* **Work instructions**: It is required that the lines from the top of the listing through the line with "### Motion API" be reproduced exactly, excluding pictures.

Source data START

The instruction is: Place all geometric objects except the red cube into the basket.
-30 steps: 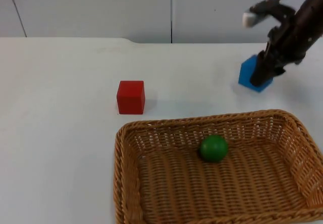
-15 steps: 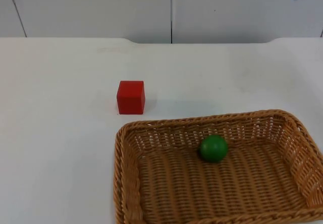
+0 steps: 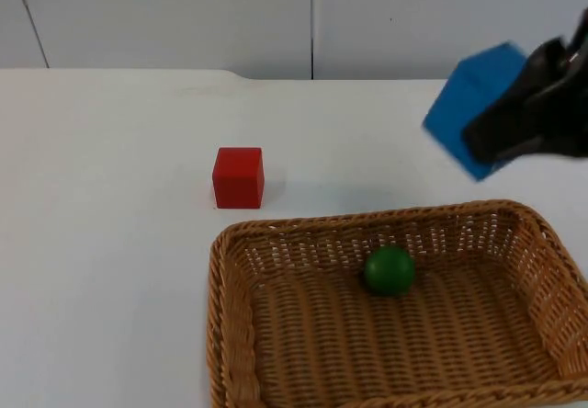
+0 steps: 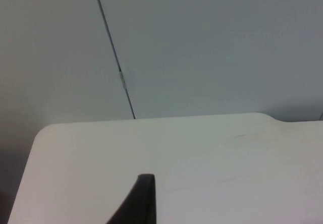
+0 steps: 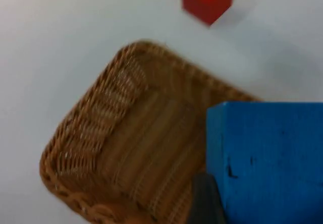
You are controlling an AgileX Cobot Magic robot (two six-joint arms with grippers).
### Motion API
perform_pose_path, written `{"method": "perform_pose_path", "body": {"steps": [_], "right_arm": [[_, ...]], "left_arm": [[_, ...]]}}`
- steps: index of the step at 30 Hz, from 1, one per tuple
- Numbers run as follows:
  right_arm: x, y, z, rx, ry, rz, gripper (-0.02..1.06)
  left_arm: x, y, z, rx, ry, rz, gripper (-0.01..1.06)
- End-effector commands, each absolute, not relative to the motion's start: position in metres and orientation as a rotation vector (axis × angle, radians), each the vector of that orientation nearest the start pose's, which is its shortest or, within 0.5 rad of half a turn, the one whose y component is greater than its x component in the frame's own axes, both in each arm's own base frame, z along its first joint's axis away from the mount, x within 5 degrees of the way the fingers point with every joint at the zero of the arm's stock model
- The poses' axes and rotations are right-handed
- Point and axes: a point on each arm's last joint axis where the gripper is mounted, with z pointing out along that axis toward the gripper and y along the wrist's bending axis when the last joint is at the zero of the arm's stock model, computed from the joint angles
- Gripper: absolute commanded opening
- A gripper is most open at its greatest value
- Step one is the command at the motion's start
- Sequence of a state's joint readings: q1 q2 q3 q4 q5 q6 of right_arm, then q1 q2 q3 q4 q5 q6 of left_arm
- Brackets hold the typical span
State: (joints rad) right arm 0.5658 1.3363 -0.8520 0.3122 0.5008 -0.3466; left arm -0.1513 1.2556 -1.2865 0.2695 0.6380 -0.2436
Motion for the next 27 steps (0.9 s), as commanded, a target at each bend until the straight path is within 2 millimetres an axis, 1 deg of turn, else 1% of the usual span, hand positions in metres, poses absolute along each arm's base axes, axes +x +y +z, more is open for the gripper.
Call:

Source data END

* **Result**:
The instruction is: Place all geometric objects except the red cube into the basket.
-30 steps: 
-15 steps: 
+0 steps: 
+0 steps: 
+0 steps: 
You are controlling an AgileX Cobot Magic robot (two six-joint arms with grippers).
### Motion API

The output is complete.